Please give me some clear concept on it, How can I set it up :

[xxxxxxx]

 homePath = $SPLUNK_DB/xxxxxxxxxx/db

 ColdPath = $SPLUNK_DB/xxxxxxxxxx/colddb

 thawedPath = $SPLUNK_DB/xxxxxxx/thaweddb

 repFactor = auto

 maxHotSpanSecs = 86400

 maxWarmDBCount  = 10

 frozenTimePeriodInSecs = 31104000
0 Karma
1 Solution

jnudell_2
Builder

Hi Prakash493,
The default bucket size, unless otherwise specified, is 750MB, but that doesn't matter in your scenario.

You're specifying that you only want 10 buckets of warm data, after which point it will roll to cold.

In your case, that's going to be 10 days of warm data (you're setting your hot bucket size to a maximum of 86400 seconds in terms of age, and it's not going to hit the size limit of 750MB in one day), because everytime a hot bucket is rolled to warm (every day = 1 bucket), warm will check to see if there are more than 10 buckets and roll the oldest to make room for the new warm bucket. After that, the index will keep the cold bucket for 31104000 seconds (360 days). Once a cold bucket is older than 360 days, it will be deleted.
So, you'll end up with 1 hot bucket, 10 warm buckets and 349 cold buckets because your buckets will all contain only 1 days worth of data due to the maxHotSpanSecs setting of 86400.

View solution in original post

0 Karma

ddrillic
Ultra Champion

Truly, you need to worry about the frozenTimePeriodInSecs = 31536000 - 60 * 60 * 24 * 365 and
maxTotalDataSizeMB = 20000 - 50 * 365 + some space. Since maxTotalDataSizeMB has a default of 1/2 TB you don't need to set it up, considering your volume.

0 Karma

Prakash493
Communicator

Hi i have a global settings for maxTotalDataSizeMB=auto_high_volume , i will set up for frozentimeperiodinsecs which is for 365 days but issue us most of the data is not be able to roll to cold so it can delete it , for 365 retention and how can i determine that data is rolling to cold for certain period of time ?i am thinking to add MaxWarmDBCount so data will roll to cold faster , how can i make the capacity planning to make sure data is rolling to cold ?

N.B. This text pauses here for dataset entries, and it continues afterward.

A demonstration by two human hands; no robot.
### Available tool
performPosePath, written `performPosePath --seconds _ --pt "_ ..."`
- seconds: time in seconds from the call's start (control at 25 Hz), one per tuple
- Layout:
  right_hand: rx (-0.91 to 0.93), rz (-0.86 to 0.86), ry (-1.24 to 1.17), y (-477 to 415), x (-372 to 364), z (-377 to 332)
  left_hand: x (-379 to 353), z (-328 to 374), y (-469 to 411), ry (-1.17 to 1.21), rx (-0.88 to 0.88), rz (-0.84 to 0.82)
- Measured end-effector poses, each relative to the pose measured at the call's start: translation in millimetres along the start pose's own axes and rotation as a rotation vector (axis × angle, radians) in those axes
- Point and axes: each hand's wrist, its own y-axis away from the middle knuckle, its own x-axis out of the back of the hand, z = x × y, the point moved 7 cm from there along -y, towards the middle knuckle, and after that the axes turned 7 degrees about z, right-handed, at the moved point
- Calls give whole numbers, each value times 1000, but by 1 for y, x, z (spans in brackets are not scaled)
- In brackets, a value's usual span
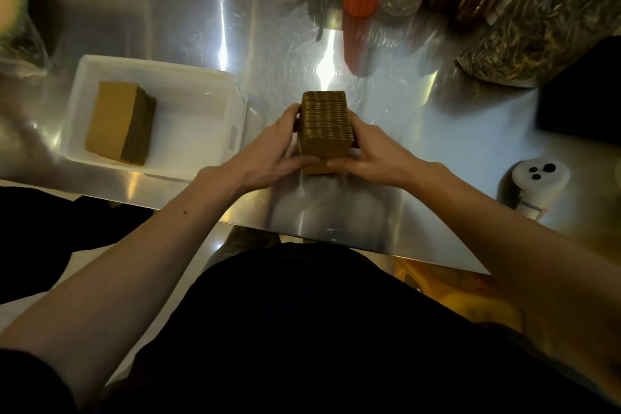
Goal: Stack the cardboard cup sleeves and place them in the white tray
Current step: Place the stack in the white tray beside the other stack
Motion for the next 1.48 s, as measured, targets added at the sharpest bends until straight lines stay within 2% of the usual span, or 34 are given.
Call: performPosePath --seconds 0.16,0.36,0.64,0.92,1.12,1.36,1.48 --pt "-65 -17 -182 3 9 -12 32 5 4 44 108 -32" --pt "-133 19 -327 -7 6 -43 66 6 13 269 192 72" --pt "-266 149 -486 -29 -38 -87 103 -19 28 599 326 69" --pt "-338 180 -478 -54 -86 -117 143 -65 44 606 373 89" --pt "-366 225 -456 -60 -100 -125 146 -89 51 709 421 47" --pt "-424 502 -419 -56 -92 -112 146 -123 52 742 516 53" --pt "-489 429 -472 -55 -102 -109 147 -138 49 667 565 91"
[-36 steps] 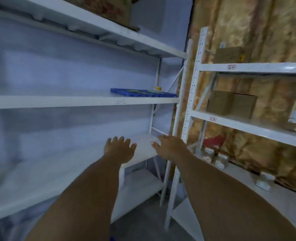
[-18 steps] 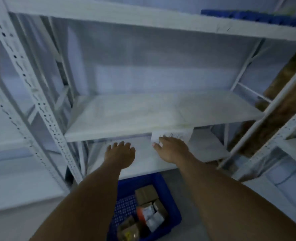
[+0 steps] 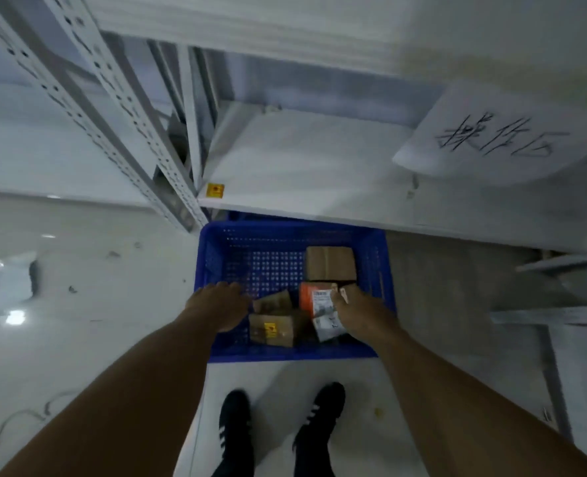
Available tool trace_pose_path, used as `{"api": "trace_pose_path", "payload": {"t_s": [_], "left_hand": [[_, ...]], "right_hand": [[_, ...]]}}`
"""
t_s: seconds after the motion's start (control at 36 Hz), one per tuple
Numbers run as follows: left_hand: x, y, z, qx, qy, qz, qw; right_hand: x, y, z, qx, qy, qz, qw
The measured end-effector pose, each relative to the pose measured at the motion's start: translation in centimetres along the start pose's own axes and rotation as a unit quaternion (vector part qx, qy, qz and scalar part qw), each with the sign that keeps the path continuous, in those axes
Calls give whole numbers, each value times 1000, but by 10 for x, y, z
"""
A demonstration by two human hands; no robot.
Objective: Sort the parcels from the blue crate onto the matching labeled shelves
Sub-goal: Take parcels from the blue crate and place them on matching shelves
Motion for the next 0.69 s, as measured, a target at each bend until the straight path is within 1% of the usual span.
{"api": "trace_pose_path", "payload": {"t_s": [0.08, 0.17, 0.19, 0.22, 0.28, 0.31, 0.36, 0.42, 0.44, 0.47, 0.53, 0.58, 0.69], "left_hand": [[0, -20, 34, -20, 25, -38, 999], [8, -42, 72, -24, 86, -69, 994], [9, -50, 84, -22, 116, -98, 988], [7, -59, 98, -20, 162, -133, 978], [8, -76, 126, -2, 193, -166, 967], [12, -81, 138, -6, 203, -178, 963], [13, -91, 168, -25, 247, -226, 942], [11, -102, 195, -41, 280, -236, 930], [7, -109, 211, -46, 296, -251, 920], [3, -116, 225, -40, 334, -280, 899], [-6, -129, 246, -20, 380, -322, 867], [-17, -147, 270, -4, 416, -336, 845], [-35, -185, 306, -22, 419, -347, 839]], "right_hand": [[24, -34, 41, -23, -8, 9, 1000], [36, -70, 82, -51, -16, 15, 998], [38, -81, 95, -61, -21, 9, 998], [38, -91, 109, -73, -28, 6, 997], [36, -104, 135, -99, -45, 4, 994], [36, -111, 149, -113, -47, -2, 992], [34, -124, 176, -138, -47, -14, 989], [34, -138, 202, -156, -55, -17, 986], [35, -146, 214, -164, -64, -12, 984], [35, -153, 225, -170, -72, -4, 983], [36, -170, 246, -172, -84, 12, 981], [36, -190, 262, -155, -89, 16, 984], [33, -239, 281, -86, -72, -1, 994]]}}
Point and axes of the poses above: each hand's wrist, its own y-axis away from the middle knuckle, its own z-axis out of the palm, x = y × z, the point moved 6 cm from there along -y, towards the middle knuckle, and after that the axes turned 10 degrees about x, right-handed, at the moved point
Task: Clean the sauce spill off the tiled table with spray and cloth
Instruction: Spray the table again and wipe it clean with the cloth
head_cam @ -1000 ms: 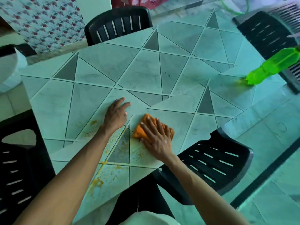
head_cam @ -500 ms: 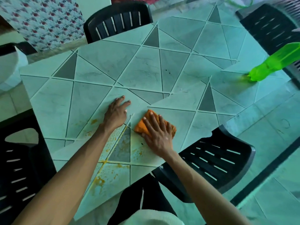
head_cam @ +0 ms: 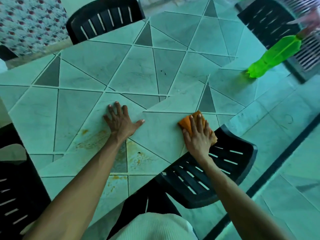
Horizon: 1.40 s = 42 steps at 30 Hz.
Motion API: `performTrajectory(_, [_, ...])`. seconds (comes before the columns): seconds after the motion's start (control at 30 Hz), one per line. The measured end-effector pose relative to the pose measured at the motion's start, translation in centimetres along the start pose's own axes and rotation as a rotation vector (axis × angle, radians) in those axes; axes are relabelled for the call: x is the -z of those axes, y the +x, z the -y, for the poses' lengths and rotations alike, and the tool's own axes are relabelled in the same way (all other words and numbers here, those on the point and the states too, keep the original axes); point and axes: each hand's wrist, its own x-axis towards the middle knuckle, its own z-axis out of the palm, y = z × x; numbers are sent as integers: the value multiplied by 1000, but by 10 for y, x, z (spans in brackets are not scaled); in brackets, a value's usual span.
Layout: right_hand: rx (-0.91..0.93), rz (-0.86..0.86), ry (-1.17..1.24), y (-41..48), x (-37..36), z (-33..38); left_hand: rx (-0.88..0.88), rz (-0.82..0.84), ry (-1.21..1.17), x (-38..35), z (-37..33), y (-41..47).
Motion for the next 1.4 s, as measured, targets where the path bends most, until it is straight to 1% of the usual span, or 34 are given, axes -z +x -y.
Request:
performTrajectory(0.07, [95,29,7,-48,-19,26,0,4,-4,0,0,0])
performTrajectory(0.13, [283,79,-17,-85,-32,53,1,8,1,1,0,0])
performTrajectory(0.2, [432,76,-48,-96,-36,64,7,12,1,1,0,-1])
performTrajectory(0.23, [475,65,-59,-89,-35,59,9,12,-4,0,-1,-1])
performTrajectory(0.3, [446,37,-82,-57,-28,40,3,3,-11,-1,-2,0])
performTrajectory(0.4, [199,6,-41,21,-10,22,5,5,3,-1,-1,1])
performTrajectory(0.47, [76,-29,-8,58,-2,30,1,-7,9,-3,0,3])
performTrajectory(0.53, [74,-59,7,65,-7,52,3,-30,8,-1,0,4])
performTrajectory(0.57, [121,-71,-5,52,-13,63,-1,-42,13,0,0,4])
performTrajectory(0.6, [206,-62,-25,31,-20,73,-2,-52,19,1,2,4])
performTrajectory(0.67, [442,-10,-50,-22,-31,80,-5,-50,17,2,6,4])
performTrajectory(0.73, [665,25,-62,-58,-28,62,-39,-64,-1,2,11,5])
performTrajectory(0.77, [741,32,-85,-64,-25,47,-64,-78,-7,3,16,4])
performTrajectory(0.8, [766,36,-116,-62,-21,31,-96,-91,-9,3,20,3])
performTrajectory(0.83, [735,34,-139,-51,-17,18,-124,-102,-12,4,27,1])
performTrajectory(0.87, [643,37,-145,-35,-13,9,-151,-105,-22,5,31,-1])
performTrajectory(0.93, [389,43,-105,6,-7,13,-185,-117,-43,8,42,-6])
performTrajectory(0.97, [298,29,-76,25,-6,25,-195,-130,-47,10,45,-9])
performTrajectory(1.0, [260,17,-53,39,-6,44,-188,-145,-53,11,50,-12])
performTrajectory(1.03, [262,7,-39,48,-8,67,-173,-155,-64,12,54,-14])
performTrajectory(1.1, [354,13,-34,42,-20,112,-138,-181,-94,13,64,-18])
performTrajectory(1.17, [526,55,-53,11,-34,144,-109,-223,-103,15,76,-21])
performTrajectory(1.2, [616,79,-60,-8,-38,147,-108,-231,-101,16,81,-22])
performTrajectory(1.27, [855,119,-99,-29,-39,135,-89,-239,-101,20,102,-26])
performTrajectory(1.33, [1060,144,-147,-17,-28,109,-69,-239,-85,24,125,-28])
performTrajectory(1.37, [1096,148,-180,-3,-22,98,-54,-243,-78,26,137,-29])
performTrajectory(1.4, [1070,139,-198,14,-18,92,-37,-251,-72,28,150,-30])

50MB daily ingestion and have a global settings of max data size auto high volume ?

0 Karma

jnudell_2
Builder

Hi Prakash493,
The default bucket size, unless otherwise specified, is 750MB, but that doesn't matter in your scenario.

You're specifying that you only want 10 buckets of warm data, after which point it will roll to cold.

In your case, that's going to be 10 days of warm data (you're setting your hot bucket size to a maximum of 86400 seconds in terms of age, and it's not going to hit the size limit of 750MB in one day), because everytime a hot bucket is rolled to warm (every day = 1 bucket), warm will check to see if there are more than 10 buckets and roll the oldest to make room for the new warm bucket. After that, the index will keep the cold bucket for 31104000 seconds (360 days). Once a cold bucket is older than 360 days, it will be deleted.
So, you'll end up with 1 hot bucket, 10 warm buckets and 349 cold buckets because your buckets will all contain only 1 days worth of data due to the maxHotSpanSecs setting of 86400.

0 Karma

Prakash493
Communicator

Hi i have a global settings for maxTotalDataSizeMB=auto_high_volume and i am not adding machotspanin secs attribute , but will keep maxwarmdbcount to 10 means , each bucket can hold upto 10gb of data ?

Please let me know the maxwarmdbcount stanza , some answers i see they are saying it says about number of buckets not number of days as you mentioned ?

0 Karma

jnudell_2
Builder

maxWarmDBCount is number of buckets as per the Splunk documentation:

maxWarmDBCount = [Non-negative Integer]
* The maximum number of warm buckets.
* Warm buckets are located in the for the index.
* If set to zero, Splunk will not retain any warm buckets
(will roll them to cold as soon as it can)
* Highest legal value is 4294967295
* Defaults to 300.


Therefore, your original thought would be valid, where you have a 200 day bucket for 50MB / day in a 10GB bucket.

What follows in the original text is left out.